- **EXERCISE DETAILS**: If a line in the entries below includes the string "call", copy it out.

==*==

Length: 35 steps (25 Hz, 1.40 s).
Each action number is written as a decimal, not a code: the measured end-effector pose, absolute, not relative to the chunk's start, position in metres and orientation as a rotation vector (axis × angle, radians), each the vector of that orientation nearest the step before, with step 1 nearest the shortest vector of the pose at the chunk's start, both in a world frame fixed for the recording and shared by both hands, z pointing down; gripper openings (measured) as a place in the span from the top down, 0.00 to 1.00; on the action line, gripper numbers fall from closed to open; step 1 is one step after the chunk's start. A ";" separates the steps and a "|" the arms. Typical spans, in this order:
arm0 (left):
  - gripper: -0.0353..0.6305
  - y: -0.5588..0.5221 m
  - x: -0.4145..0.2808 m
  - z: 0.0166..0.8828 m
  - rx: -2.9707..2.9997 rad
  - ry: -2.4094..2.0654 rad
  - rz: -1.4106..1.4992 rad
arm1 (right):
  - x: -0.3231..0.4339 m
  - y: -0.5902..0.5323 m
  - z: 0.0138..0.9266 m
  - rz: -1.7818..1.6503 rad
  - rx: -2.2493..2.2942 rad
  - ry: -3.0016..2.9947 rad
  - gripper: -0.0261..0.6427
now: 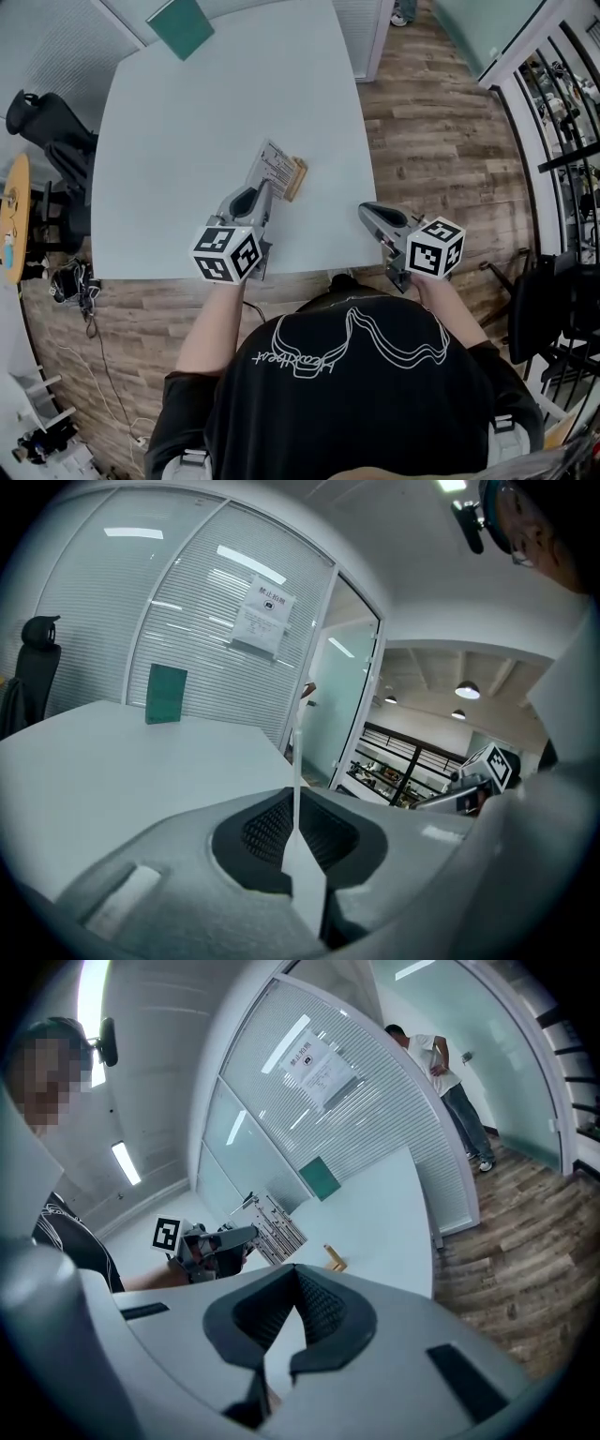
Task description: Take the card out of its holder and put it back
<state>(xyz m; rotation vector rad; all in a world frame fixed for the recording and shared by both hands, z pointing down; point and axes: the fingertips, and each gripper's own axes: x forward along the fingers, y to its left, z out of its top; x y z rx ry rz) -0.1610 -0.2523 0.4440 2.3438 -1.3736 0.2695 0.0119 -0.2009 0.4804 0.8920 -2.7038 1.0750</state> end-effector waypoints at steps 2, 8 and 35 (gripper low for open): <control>0.91 -0.262 -0.163 0.452 2.341 -1.384 0.287 | 0.012 -0.206 0.484 1.080 0.883 -2.697 0.95; 0.91 -0.277 -0.166 0.471 2.334 -1.386 0.334 | 0.012 -0.217 0.487 1.092 0.890 -2.684 0.95; 0.91 -0.280 -0.157 0.513 2.308 -1.350 0.417 | 0.017 -0.216 0.509 1.154 0.876 -2.633 0.95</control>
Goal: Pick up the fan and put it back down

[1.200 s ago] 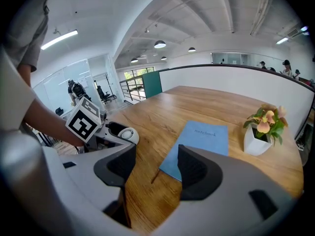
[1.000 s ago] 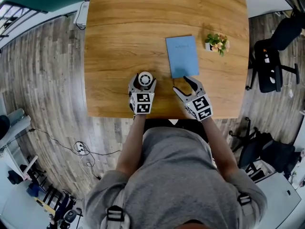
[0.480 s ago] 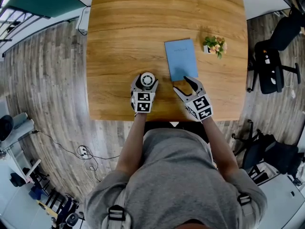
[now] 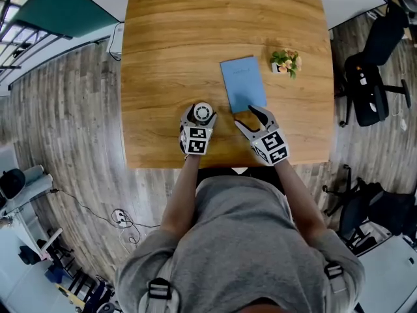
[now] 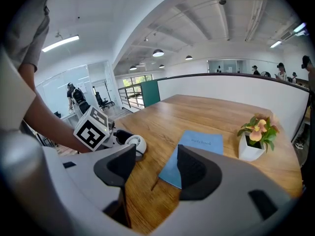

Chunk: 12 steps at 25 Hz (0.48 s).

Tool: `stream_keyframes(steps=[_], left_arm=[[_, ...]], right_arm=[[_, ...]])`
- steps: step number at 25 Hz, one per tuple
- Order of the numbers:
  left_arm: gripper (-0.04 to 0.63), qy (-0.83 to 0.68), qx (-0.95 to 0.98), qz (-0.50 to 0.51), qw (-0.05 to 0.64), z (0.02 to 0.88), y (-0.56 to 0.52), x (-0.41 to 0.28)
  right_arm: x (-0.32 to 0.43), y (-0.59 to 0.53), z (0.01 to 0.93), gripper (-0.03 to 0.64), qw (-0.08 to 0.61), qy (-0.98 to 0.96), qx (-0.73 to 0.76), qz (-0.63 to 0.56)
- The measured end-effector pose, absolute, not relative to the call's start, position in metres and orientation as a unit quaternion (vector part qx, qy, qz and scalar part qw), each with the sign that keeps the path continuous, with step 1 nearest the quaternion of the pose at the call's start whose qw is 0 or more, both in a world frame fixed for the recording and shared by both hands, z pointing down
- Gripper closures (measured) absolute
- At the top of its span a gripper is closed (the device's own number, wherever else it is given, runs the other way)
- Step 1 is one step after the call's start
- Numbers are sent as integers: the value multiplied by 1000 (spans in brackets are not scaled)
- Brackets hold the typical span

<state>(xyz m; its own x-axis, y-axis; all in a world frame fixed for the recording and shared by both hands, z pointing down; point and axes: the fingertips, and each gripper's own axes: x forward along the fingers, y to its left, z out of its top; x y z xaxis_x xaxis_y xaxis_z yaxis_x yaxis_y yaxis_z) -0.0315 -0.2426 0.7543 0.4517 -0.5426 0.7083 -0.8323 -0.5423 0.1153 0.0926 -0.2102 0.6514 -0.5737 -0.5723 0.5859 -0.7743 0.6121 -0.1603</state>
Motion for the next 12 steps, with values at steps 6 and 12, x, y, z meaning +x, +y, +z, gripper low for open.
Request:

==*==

- **EXERCISE ANSWER**:
- The measured end-effector pose, absolute, not relative to the call's start, position in metres and orientation as a unit quaternion (vector part qx, qy, qz and scalar part qw), each with the sign that keeps the path continuous, with step 1 nearest the quaternion of the pose at the call's start whose qw is 0 or more, both in a world frame fixed for the recording and shared by both hands, z pointing down
- Step 1 is one step after the call's start

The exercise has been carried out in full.